Gravierende Unterschiede sind zwischen Mittelschicht und Unterschicht zu beobachten.
Die Eltern erziehen ihre Kinder nach ihren eigenen Wertvorstellungen. Wenn sie der unteren sozialen Schicht angehören, sind konformistische Werthaltungen, das Befolgen von Verhaltensregeln, Gehorsam, Ordnung und Sauberkeit wichtig für die Erziehung. Eltern aus mittleren und höheren Schichten legen Wert auf Individualität, Kreativität und Selbstverwirklichung, außerdem werden die Kinder zu Selbständigkeit und Selbstkontrolle erzogen.
Die Unterschicht zielt auf äußere Anpassung an die Verhaltensnormen ab, für die Mittelschicht ist die innere Bereitschaft zur Anpassung an die Normen wichtig.

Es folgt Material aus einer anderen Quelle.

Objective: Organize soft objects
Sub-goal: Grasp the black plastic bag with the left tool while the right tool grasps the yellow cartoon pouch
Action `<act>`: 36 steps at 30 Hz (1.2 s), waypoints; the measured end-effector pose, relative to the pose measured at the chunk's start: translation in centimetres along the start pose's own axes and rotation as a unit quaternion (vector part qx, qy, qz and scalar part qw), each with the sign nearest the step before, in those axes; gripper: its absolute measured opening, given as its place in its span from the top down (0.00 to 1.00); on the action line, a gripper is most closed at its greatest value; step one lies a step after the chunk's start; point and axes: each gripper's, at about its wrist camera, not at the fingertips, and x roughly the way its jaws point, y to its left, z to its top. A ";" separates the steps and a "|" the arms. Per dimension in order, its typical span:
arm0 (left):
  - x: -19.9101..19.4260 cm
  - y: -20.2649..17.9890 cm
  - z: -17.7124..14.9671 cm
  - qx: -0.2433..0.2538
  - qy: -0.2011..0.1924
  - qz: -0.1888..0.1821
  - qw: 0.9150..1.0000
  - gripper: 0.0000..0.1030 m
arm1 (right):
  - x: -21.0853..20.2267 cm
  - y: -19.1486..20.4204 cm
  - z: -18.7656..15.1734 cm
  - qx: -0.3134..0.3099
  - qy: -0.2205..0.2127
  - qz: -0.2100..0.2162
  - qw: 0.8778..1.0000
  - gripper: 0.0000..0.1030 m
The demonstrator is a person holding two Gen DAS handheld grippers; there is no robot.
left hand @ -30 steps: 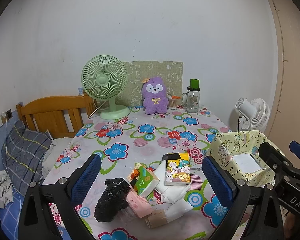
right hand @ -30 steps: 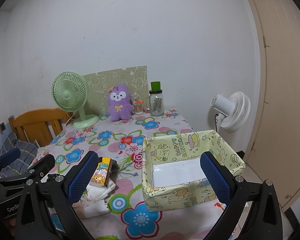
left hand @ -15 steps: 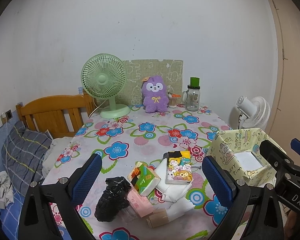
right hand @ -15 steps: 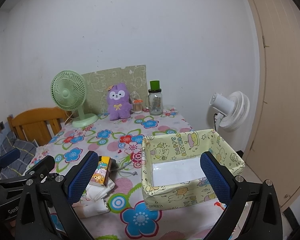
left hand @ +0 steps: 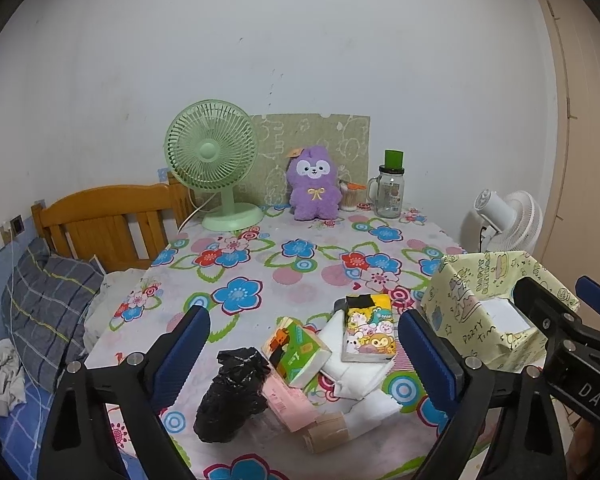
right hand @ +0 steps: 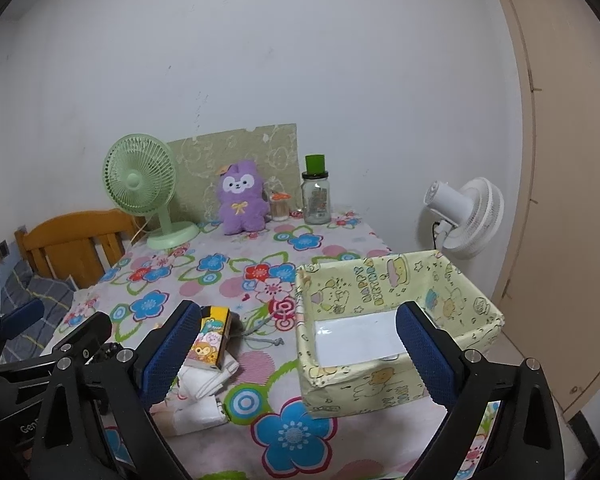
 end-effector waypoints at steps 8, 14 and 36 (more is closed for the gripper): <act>1.2 1.2 -0.8 0.007 0.018 0.010 1.000 0.07 | 1.0 1.2 -0.3 -0.001 0.009 0.004 1.000 0.04; 2.2 2.2 -1.6 0.008 0.035 0.012 0.999 0.09 | 2.2 2.6 -1.1 -0.005 0.022 0.018 1.000 0.04; 7.2 5.7 -4.7 -0.006 0.111 -0.009 0.994 0.12 | 6.9 8.7 -4.1 -0.039 0.067 0.060 0.995 0.04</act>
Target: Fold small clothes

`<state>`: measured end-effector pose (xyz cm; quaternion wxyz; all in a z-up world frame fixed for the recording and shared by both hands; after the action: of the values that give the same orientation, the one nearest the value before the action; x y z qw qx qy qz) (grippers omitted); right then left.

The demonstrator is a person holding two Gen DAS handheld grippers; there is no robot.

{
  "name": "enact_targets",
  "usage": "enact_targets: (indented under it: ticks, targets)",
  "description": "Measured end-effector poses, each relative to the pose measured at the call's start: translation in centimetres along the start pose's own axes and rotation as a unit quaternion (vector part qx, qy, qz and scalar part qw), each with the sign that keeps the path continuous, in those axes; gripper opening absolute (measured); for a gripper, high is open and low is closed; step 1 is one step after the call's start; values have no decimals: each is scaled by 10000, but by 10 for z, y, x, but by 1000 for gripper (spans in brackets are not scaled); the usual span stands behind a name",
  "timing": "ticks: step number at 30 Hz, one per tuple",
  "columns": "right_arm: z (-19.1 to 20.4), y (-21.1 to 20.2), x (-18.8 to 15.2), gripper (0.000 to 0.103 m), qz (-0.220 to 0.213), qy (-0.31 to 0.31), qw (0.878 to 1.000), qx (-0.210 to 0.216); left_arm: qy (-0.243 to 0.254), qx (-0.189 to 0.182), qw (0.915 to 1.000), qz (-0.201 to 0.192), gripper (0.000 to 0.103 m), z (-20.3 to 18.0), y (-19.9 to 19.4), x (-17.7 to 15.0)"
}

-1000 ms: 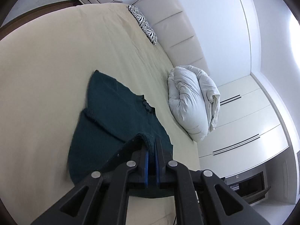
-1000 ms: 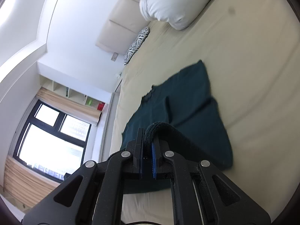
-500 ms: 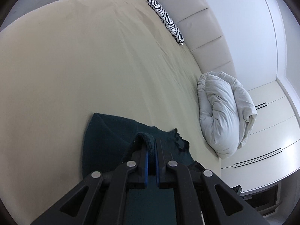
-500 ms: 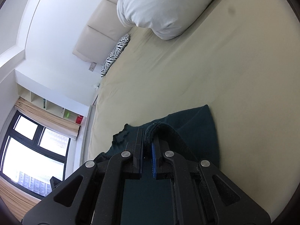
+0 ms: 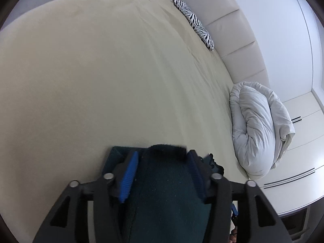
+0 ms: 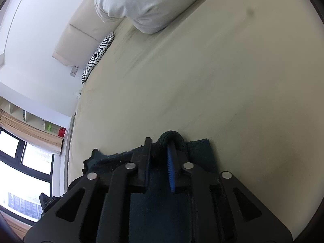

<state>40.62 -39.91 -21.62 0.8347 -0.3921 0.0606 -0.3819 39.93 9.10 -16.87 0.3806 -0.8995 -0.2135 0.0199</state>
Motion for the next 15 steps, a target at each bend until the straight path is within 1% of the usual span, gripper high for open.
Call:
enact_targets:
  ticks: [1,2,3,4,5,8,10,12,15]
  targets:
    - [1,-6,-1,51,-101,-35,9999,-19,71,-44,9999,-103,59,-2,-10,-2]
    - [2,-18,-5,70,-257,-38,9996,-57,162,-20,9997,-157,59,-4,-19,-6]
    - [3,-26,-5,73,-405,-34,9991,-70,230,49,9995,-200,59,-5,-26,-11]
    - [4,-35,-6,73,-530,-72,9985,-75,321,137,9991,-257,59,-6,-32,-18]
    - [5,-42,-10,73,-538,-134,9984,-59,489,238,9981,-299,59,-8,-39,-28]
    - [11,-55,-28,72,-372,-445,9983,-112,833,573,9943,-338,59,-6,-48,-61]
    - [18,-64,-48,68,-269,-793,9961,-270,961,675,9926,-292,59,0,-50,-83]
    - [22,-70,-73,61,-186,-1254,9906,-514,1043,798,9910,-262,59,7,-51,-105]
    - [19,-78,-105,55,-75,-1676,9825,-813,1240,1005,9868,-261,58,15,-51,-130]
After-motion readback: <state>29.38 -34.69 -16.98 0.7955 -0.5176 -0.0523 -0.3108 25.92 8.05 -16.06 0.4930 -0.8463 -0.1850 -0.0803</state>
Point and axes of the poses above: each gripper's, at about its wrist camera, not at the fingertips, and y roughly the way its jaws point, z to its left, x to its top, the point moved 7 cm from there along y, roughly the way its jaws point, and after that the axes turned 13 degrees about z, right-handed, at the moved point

Bei der Untersuchung der Durchsetzung von Ge- und Verboten wurden folgende Gesetzmäßigkeiten vorgefunden:
Die Erziehenden aus der Unterschicht reagieren mit Sanktionen, wie körperliche Züchtigung, Schelte und Drohungen.
Die aus der Mittelschicht stammenden Eltern argumentieren, appellieren an das Gewissen und reagieren mit Liebesentzug.
Bei der Unterschicht werden direkte Folgen, bei der Mittelschicht wird die reine Absicht eines Mißverhaltens bestraft.